Mostra sul tema: «Verona medievale e scaligera nei disegni di Gianni Ainardi (1925-2012). La Storia, il tratto, il colore».
di adminUn veronese, che voglia conoscere a fondo la storia di Verona, nel periodo medievale e scaligero, non può fare ameno di visitare la mostra dal titolo «Verona medievale e scaligera nei disegni di Gianni Ainardi. La Storia, il tratto, il colore». L’esposizione è stata allestita a cura dell’Ordine degli Ingegneri di Verona e del figlio dell’Autore, Fabrizio Ainardi. Si tratta di disegni inediti d’altissimo livello che, se bene osservati, permettono all’interessato di farsi una visione di numerosi aspetti veronesi, che nessun libro-guida della città è in grado di trasmettere.

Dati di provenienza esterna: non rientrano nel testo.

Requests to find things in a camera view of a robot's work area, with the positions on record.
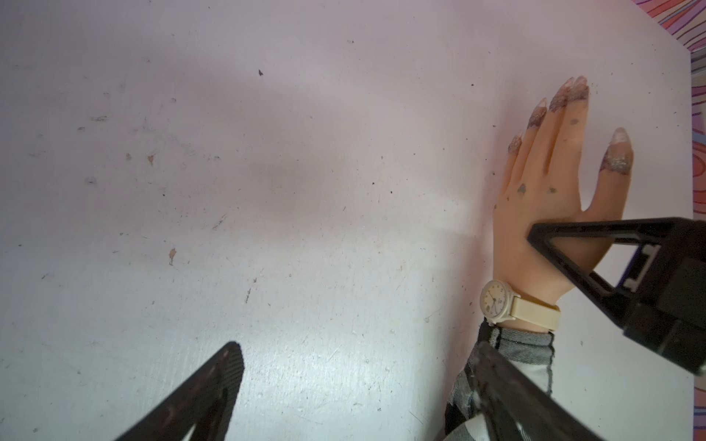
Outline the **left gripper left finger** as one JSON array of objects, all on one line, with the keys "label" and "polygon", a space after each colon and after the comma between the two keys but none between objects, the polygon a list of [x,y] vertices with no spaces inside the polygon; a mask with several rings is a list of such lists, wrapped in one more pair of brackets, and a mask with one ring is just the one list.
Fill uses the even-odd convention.
[{"label": "left gripper left finger", "polygon": [[224,440],[244,377],[240,345],[225,344],[121,440]]}]

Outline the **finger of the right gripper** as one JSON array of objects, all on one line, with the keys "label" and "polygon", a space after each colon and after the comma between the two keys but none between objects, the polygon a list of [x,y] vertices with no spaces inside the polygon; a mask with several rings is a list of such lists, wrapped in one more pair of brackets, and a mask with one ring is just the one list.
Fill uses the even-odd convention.
[{"label": "finger of the right gripper", "polygon": [[[537,223],[528,242],[615,325],[680,319],[668,295],[681,265],[680,218]],[[614,244],[635,247],[616,286],[596,272]]]}]

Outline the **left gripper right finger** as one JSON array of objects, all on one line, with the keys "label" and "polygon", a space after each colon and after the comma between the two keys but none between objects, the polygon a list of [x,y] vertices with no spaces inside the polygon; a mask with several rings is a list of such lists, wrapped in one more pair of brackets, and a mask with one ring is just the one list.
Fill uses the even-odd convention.
[{"label": "left gripper right finger", "polygon": [[600,441],[489,343],[477,345],[469,368],[491,440]]}]

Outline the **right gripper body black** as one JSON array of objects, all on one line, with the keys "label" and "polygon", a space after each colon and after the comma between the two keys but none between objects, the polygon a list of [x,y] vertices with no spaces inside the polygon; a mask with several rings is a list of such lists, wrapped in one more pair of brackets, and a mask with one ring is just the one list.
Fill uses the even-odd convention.
[{"label": "right gripper body black", "polygon": [[694,375],[705,373],[705,222],[663,220],[636,240],[623,278],[623,335]]}]

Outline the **mannequin hand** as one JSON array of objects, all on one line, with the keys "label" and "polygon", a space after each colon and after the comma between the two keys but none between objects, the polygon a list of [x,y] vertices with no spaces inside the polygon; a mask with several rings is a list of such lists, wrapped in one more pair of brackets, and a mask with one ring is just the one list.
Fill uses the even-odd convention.
[{"label": "mannequin hand", "polygon": [[[617,129],[599,167],[592,202],[581,205],[579,168],[586,134],[590,87],[586,77],[568,79],[552,99],[543,99],[526,130],[507,148],[507,161],[493,212],[493,279],[523,298],[557,307],[573,288],[528,242],[533,225],[621,220],[629,193],[634,149]],[[538,334],[551,331],[521,321],[499,326]]]}]

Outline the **plaid sleeve mannequin forearm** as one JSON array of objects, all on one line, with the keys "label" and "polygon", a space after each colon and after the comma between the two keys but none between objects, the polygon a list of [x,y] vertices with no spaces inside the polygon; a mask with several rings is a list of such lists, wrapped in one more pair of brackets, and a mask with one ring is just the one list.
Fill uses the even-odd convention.
[{"label": "plaid sleeve mannequin forearm", "polygon": [[[484,321],[476,342],[488,343],[511,362],[525,377],[547,395],[552,394],[555,336],[508,329]],[[470,368],[457,375],[445,409],[444,432],[447,440],[487,440],[485,418],[478,410],[477,393],[472,386]]]}]

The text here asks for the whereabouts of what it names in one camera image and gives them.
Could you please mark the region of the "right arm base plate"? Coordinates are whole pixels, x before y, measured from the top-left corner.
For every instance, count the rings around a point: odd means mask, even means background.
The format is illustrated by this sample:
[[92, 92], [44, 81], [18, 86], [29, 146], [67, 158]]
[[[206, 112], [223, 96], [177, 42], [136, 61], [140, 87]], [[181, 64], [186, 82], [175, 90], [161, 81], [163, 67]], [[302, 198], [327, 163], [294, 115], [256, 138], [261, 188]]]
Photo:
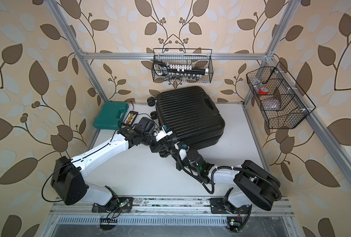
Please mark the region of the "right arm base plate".
[[211, 198], [211, 213], [212, 214], [248, 214], [249, 206], [235, 207], [227, 199]]

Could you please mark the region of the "black hard-shell suitcase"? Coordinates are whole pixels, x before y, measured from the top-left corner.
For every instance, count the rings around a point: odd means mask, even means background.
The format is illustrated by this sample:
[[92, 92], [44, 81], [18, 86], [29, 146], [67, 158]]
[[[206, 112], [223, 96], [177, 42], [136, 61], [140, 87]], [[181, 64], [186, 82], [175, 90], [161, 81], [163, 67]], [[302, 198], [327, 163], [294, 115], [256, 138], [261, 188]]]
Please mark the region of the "black hard-shell suitcase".
[[203, 149], [215, 145], [223, 135], [225, 121], [201, 87], [161, 92], [147, 103], [155, 107], [159, 124], [172, 131], [165, 137], [172, 148], [183, 142], [191, 149]]

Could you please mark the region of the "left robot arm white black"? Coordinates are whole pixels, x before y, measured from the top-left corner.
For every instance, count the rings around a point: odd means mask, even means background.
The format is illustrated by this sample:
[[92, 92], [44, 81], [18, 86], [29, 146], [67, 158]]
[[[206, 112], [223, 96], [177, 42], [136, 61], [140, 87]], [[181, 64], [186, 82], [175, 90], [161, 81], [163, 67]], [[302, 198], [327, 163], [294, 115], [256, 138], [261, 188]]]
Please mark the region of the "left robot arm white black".
[[156, 127], [151, 119], [142, 118], [139, 123], [115, 131], [110, 139], [81, 155], [58, 159], [50, 185], [66, 205], [83, 201], [113, 208], [118, 205], [117, 194], [110, 187], [93, 185], [85, 178], [133, 146], [145, 145], [153, 153], [163, 152], [168, 148], [166, 138], [173, 134], [168, 126]]

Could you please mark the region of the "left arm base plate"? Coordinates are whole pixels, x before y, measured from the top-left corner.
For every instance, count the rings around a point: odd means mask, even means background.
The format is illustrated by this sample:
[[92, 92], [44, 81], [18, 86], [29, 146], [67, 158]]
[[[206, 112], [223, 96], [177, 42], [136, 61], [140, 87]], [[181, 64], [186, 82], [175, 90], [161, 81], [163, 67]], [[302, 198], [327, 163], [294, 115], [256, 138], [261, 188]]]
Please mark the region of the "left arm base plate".
[[133, 207], [133, 197], [113, 197], [106, 205], [94, 204], [93, 213], [110, 213], [110, 212], [130, 212]]

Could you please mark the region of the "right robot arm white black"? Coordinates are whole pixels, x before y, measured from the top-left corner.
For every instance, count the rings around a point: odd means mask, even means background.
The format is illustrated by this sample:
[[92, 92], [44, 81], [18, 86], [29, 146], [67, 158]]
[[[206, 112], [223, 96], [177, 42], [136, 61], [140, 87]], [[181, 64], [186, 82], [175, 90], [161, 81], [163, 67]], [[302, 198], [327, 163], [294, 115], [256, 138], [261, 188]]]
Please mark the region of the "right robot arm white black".
[[186, 144], [179, 142], [175, 149], [176, 168], [198, 181], [209, 194], [215, 193], [216, 184], [232, 185], [217, 205], [226, 213], [236, 214], [241, 207], [252, 205], [270, 211], [274, 202], [282, 199], [279, 180], [250, 160], [241, 166], [217, 166]]

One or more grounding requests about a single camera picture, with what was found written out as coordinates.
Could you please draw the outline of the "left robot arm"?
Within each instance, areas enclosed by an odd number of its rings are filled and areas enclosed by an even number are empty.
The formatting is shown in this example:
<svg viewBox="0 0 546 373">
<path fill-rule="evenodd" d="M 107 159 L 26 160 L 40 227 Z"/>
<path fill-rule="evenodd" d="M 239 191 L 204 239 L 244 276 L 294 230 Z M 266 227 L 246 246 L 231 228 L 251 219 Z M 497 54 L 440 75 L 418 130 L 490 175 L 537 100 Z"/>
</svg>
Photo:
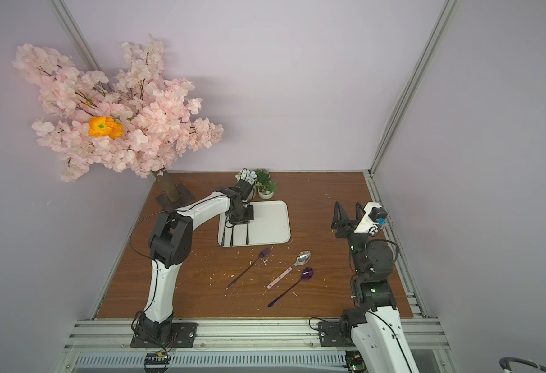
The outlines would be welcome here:
<svg viewBox="0 0 546 373">
<path fill-rule="evenodd" d="M 173 340 L 173 296 L 181 265 L 192 251 L 193 233 L 220 214 L 235 224 L 254 219 L 248 204 L 254 181 L 238 180 L 188 206 L 161 211 L 148 241 L 152 275 L 147 305 L 133 319 L 135 340 L 164 347 Z"/>
</svg>

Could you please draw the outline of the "purple plastic spoon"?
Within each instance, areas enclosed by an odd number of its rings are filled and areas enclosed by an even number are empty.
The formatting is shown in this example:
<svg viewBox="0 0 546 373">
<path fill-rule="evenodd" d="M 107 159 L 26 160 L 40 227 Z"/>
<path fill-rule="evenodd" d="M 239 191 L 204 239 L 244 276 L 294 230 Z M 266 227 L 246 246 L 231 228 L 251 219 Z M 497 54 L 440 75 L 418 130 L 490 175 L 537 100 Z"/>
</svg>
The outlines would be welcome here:
<svg viewBox="0 0 546 373">
<path fill-rule="evenodd" d="M 312 267 L 307 267 L 306 269 L 304 269 L 299 277 L 299 280 L 295 284 L 290 286 L 287 290 L 282 292 L 281 295 L 279 295 L 278 297 L 273 299 L 270 303 L 268 303 L 268 308 L 275 306 L 286 294 L 288 294 L 291 290 L 293 290 L 298 284 L 301 284 L 305 281 L 310 280 L 313 277 L 313 275 L 314 275 L 314 270 Z"/>
</svg>

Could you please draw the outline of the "silver spoon pink handle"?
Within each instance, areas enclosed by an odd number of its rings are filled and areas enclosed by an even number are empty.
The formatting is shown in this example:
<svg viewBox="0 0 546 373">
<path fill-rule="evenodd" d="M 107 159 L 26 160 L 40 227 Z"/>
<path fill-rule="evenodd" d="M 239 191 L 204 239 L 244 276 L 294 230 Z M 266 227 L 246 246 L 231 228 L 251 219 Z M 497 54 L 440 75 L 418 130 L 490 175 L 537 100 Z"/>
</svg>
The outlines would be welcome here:
<svg viewBox="0 0 546 373">
<path fill-rule="evenodd" d="M 297 267 L 300 267 L 302 265 L 307 264 L 310 261 L 312 254 L 310 251 L 305 250 L 298 254 L 296 261 L 294 264 L 292 264 L 290 267 L 285 269 L 277 278 L 275 278 L 271 283 L 267 285 L 267 289 L 273 288 L 276 284 L 279 283 L 285 276 L 287 276 L 290 272 L 292 272 Z"/>
</svg>

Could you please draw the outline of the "purple fork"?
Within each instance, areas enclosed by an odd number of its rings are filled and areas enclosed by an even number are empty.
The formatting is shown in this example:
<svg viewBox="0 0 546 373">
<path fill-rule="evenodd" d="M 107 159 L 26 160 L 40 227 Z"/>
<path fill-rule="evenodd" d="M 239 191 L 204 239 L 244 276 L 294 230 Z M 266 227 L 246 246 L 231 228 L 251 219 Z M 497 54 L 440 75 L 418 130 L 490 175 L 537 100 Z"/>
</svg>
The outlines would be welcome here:
<svg viewBox="0 0 546 373">
<path fill-rule="evenodd" d="M 271 251 L 273 250 L 273 247 L 272 246 L 269 246 L 269 247 L 266 247 L 265 249 L 263 249 L 259 255 L 257 256 L 257 258 L 255 259 L 255 261 L 253 261 L 242 273 L 240 273 L 237 277 L 235 277 L 231 283 L 228 284 L 228 286 L 226 286 L 226 289 L 230 289 L 232 287 L 234 287 L 234 285 L 249 271 L 251 270 L 252 267 L 254 267 L 254 265 L 256 263 L 258 263 L 259 261 L 265 259 L 270 253 Z"/>
</svg>

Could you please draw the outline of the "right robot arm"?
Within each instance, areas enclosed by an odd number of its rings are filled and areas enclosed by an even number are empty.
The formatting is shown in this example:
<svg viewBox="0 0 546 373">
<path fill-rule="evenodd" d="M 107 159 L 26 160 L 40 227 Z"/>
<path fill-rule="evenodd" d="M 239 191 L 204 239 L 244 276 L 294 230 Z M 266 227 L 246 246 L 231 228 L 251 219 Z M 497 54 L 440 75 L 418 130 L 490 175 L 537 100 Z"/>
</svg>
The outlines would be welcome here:
<svg viewBox="0 0 546 373">
<path fill-rule="evenodd" d="M 354 307 L 344 310 L 339 321 L 342 340 L 356 348 L 346 356 L 351 372 L 419 371 L 389 281 L 400 247 L 380 236 L 387 217 L 384 207 L 374 202 L 357 203 L 354 219 L 340 202 L 334 204 L 331 229 L 348 241 L 353 270 Z"/>
</svg>

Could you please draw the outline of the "blue handled fork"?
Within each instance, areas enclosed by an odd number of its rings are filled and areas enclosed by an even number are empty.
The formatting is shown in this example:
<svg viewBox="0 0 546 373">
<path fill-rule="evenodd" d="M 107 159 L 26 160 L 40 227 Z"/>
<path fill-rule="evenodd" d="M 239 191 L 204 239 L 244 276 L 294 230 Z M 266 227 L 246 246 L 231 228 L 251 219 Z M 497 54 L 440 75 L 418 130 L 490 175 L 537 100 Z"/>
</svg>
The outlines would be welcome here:
<svg viewBox="0 0 546 373">
<path fill-rule="evenodd" d="M 221 229 L 222 237 L 221 237 L 221 240 L 220 240 L 220 245 L 221 245 L 221 247 L 225 247 L 225 239 L 226 239 L 226 225 L 225 225 L 225 223 L 221 228 L 222 228 Z"/>
</svg>

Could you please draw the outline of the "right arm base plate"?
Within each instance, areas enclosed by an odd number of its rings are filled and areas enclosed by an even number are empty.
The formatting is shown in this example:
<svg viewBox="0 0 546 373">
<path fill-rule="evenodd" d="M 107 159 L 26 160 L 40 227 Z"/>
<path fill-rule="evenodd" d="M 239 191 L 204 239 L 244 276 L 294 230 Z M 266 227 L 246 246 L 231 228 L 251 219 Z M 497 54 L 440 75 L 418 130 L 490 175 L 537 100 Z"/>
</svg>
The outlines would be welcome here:
<svg viewBox="0 0 546 373">
<path fill-rule="evenodd" d="M 319 342 L 325 348 L 351 348 L 355 346 L 340 322 L 319 321 L 317 324 Z"/>
</svg>

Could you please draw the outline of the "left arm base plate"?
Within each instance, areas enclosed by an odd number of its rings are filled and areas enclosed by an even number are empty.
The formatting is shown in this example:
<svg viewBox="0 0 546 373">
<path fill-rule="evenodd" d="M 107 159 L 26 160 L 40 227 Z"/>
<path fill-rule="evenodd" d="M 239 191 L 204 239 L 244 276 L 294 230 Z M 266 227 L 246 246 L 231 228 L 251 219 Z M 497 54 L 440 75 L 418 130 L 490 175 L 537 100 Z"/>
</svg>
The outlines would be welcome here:
<svg viewBox="0 0 546 373">
<path fill-rule="evenodd" d="M 198 323 L 141 324 L 133 327 L 131 348 L 193 348 Z"/>
</svg>

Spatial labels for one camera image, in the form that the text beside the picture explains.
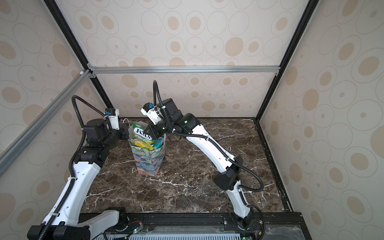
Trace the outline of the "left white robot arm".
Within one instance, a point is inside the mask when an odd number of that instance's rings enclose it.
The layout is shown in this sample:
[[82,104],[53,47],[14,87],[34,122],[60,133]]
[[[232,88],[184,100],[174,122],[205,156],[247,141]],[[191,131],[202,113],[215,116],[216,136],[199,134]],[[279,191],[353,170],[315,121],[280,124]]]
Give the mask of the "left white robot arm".
[[110,149],[129,139],[129,124],[118,119],[94,119],[82,127],[82,139],[69,162],[70,177],[54,207],[40,225],[31,226],[29,240],[92,240],[119,222],[117,210],[107,210],[79,222],[89,189],[103,167]]

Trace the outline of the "white patterned paper bag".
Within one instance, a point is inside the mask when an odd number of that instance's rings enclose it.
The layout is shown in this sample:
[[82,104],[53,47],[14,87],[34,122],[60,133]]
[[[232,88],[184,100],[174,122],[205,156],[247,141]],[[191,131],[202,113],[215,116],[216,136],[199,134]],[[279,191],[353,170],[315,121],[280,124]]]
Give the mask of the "white patterned paper bag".
[[130,138],[128,142],[130,144],[130,147],[133,153],[133,157],[136,163],[138,173],[140,175],[149,176],[149,177],[157,176],[166,153],[166,139],[167,139],[166,135],[163,135],[163,138],[164,138],[163,146],[157,150],[149,151],[144,148],[135,147],[130,143],[130,140],[133,135],[133,127],[132,127],[133,123],[138,123],[144,129],[148,125],[142,121],[129,123],[127,119],[125,119],[125,123],[129,125]]

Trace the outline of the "yellow green snack packet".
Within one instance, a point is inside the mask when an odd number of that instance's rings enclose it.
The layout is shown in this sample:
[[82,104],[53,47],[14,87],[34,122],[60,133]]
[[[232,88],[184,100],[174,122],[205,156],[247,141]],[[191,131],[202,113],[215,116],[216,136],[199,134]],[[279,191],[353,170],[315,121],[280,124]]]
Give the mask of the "yellow green snack packet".
[[133,135],[130,143],[135,147],[154,151],[161,148],[164,144],[164,138],[153,139],[150,135],[144,133],[144,128],[138,123],[133,123]]

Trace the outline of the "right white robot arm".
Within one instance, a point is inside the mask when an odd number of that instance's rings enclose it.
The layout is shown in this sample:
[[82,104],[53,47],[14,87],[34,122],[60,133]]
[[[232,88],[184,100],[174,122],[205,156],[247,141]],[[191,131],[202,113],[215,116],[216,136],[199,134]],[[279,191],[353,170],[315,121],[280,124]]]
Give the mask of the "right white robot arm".
[[190,113],[183,115],[172,99],[166,99],[157,105],[146,103],[141,113],[152,121],[152,124],[144,130],[146,135],[157,139],[173,133],[187,139],[211,160],[219,172],[214,178],[215,184],[227,192],[239,228],[248,229],[252,222],[253,211],[246,203],[242,192],[245,186],[241,184],[239,172],[244,170],[251,175],[254,173],[243,166],[243,159],[240,156],[234,157],[221,147],[194,115]]

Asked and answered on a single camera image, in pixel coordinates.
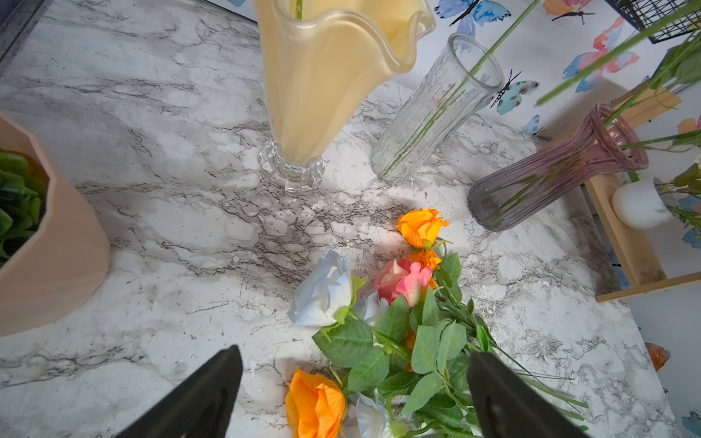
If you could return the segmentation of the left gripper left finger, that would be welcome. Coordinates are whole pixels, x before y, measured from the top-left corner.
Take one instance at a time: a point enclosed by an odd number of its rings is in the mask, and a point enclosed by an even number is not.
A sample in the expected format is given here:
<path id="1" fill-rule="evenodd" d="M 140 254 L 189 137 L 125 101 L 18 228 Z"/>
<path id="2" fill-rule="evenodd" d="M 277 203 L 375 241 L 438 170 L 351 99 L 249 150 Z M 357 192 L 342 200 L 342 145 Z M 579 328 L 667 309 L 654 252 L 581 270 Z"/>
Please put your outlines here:
<path id="1" fill-rule="evenodd" d="M 220 350 L 120 437 L 224 437 L 244 372 L 237 346 Z"/>

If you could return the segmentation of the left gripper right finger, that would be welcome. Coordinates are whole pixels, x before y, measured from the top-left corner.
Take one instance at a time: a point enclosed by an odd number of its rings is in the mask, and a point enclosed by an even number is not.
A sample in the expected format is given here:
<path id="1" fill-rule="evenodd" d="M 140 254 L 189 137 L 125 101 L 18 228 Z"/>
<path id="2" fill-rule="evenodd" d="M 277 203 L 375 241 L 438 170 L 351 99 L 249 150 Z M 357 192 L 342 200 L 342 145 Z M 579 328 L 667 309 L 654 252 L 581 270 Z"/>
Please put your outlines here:
<path id="1" fill-rule="evenodd" d="M 471 355 L 467 382 L 485 437 L 586 436 L 491 353 Z"/>

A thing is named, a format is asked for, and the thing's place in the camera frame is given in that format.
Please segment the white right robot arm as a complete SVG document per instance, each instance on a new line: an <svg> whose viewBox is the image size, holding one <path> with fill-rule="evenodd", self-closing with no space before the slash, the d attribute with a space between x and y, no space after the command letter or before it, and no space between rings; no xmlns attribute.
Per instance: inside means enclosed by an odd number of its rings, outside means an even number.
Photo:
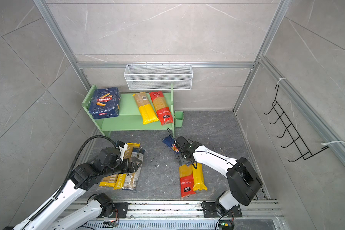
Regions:
<svg viewBox="0 0 345 230"><path fill-rule="evenodd" d="M229 158L220 155L199 142L192 142L182 136L174 139L175 149L181 158L179 163L181 196L194 195L196 191L206 190L202 166L206 165L222 174L229 189L215 202L201 202L205 217L238 216L240 205L248 206L257 200L257 193L263 183L257 172L246 159Z"/></svg>

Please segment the blue Barilla pasta box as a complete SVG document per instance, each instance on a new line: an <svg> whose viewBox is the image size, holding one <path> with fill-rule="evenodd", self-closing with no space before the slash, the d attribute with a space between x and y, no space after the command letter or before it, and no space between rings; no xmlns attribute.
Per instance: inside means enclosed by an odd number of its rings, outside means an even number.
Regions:
<svg viewBox="0 0 345 230"><path fill-rule="evenodd" d="M96 89L88 112L93 119L117 117L120 113L120 99L117 87Z"/></svg>

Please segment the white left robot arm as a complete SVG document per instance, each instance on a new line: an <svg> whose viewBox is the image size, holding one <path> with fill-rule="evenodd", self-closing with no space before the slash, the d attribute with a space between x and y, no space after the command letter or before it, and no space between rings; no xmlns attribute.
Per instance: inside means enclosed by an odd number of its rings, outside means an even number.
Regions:
<svg viewBox="0 0 345 230"><path fill-rule="evenodd" d="M142 161L139 158L124 159L126 148L107 147L98 156L78 165L68 172L60 188L34 213L13 227L14 230L75 230L96 217L110 217L116 213L114 202L105 193L95 195L88 204L59 219L59 216L76 199L103 178L136 172Z"/></svg>

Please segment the blue Barilla spaghetti package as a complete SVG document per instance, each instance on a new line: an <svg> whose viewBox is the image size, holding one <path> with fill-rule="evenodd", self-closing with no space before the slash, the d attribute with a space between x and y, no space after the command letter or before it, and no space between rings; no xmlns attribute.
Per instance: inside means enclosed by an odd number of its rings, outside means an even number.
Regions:
<svg viewBox="0 0 345 230"><path fill-rule="evenodd" d="M170 148L175 154L180 154L179 149L175 145L175 139L172 136L165 137L162 142Z"/></svg>

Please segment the yellow brown spaghetti package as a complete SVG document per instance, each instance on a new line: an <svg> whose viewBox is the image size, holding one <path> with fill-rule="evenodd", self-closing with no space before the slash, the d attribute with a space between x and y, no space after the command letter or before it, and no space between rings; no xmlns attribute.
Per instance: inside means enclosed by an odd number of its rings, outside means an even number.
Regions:
<svg viewBox="0 0 345 230"><path fill-rule="evenodd" d="M132 96L138 106L144 125L159 121L145 92L133 94Z"/></svg>

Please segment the red spaghetti package top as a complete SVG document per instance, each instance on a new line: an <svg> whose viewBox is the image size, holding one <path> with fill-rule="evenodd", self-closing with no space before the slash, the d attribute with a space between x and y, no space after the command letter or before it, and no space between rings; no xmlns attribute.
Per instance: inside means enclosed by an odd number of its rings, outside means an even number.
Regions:
<svg viewBox="0 0 345 230"><path fill-rule="evenodd" d="M173 115L162 91L149 93L161 125L173 123Z"/></svg>

La rassegna ha luogo nel quadro della quinta edizione di “Open. Ingegneri aperti alla città – Scenari urbani, metamorfosi e rigenerazione” www.ingegneriverona.it, promossa dall’Ordine degli Ingegneri di Verona, con il patrocinio, tra gli altri, della Provincia e del Comune di Verona – sul tema della Città e del Paesaggio e delle loro trasformazioni nel tempo. L’iniziativa è stata presentata alla presenza di Antonia Pavesi, consigliere incaricato alla cultura del Comune di Verona, di Filippo Toso, consigliere referente dell’Ordine e coordinatore del progetto, di Gian Maria Varanini, docente di Storia Medievale all’Università degli Studi di Verona, il quale ha curato le didascalie, che accompagnano le tavole in mostra, e di Fabrizio Ainardi. “Con questo progetto – ha sottolineato Toso, consigliere dell’Ordine e coordinatore dell’iniziativa – prosegue il viaggio “illustrato”, nella memoria della nostra città, iniziato nel 2014, con l’esposizione su Verona romana, a due anni dalla scomparsa di Gianni Ainardi. Un percorso per individuare le trasformazioni di Verona nei secoli, attraverso lo sguardo di un artista che ha raccontato, con la “penna”, l’evolversi della città, la sua storia, gli edifici, i monumenti, la vita di allora. Disegni, dal tratto e dai colori decisi e vivaci, che regalano nuova vita al patrimonio monumentale di Verona».
Un patrimonio, che Ainardi ha saputo riprodurre nelle proprie opere, mescolando in modo suggestivo il rigore della storia di Verona e le sue fonti con l’interpretazione, la creatività e l’immaginazione: la sua attenzione ai dettagli, lo studio prospettico e la resa grafica, l’uso del colore e della monocromia”. La Mostra Ainardi è una proposta eccezionale da non perdere, perché, perderla significa perdere culturalmente una parte di Verona.